«Nadie puede ser sensato con el estómago vacío»
Mary Ann Evans
—Todas llegáis aquí con un ojo morado —dice el querubín.
Es una criatura rechoncha, de piel dorada, con el pelo negro ensortijado enredado en sus orejas. Adorable. Su rostro queda a la altura de mi coño, ese que según Antonio tantos problemas me está dando. El querubín se contonea por el pasillo, unos pasos delante de mí. Las dos pequeñas alas negras se amustian en su espalda, como si se hubieran podrido. Está desnudo, como todos los querubines. La ausencia de genitales me ha perturbado cuando ha abierto la puerta, ahora casi prefiero que se muestre así ante mí. No tengo el cuerpo para ver más pollas.

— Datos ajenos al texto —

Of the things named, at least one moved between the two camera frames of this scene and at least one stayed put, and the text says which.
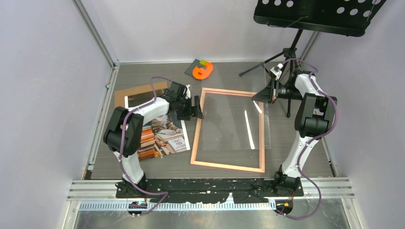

Camino por el pasillo, un par de pasos detrás del querubín. A cada paso que doy mis zapatos de tacón, esos que Antonio me regaló por mi cumpleaños, se hunden en el suelo enfangado con un desagradable chof chof chof. Las paredes rezuman un líquido denso, blancuzco, que hiede como la primera vez que mi madre vomitó en la habitación del hospital. Que las luces del techo no sean más que muescas amarillentas es una bendición. No quiero ver más de lo que debo. Ya me advirtieron las chicas que visitar a la Matrona no sería agradable, pero no me quedan muchas más opciones. Como ha canturreado el querubín, con esa voz que parece que se haya tragado una flauta dulce, aquí todas venimos con los ojos hinchados, y no solo de llorar.
—Tendrás que esperar aquí —dice el querubín.
Hemos llegado a una sala de paredes negras, viscosas, con rostros que se debaten tras el papel pintado y un murmullo continuo que parece brotar de los cimientos. En la sala solo hay dos sillas, y en una de ellas se sienta una chica joven, delgada, con un vestido de flores, que sostiene un pañuelito contra su nariz. Está sangrando. Quiero acercarme a ella y decirle algo. No lo hago. El pequeño angelito sin genitales tironea de mis pantalones y me lleva hasta la otra silla, enfrente de la chica. Nos separa un océano negro, viscoso, de dolor, de impotencia, de olvido. Ella ni siquiera levanta la mirada. Gimotea. Murmura en voz baja. Cuando el pañuelo de papel, blanco, se cubre de color rojo brillante, lo deja caer al suelo, entre sus piernas, y busca otro en su bolso. Hay una montañita de papeles entre sus piernas. Rojos, brillantes.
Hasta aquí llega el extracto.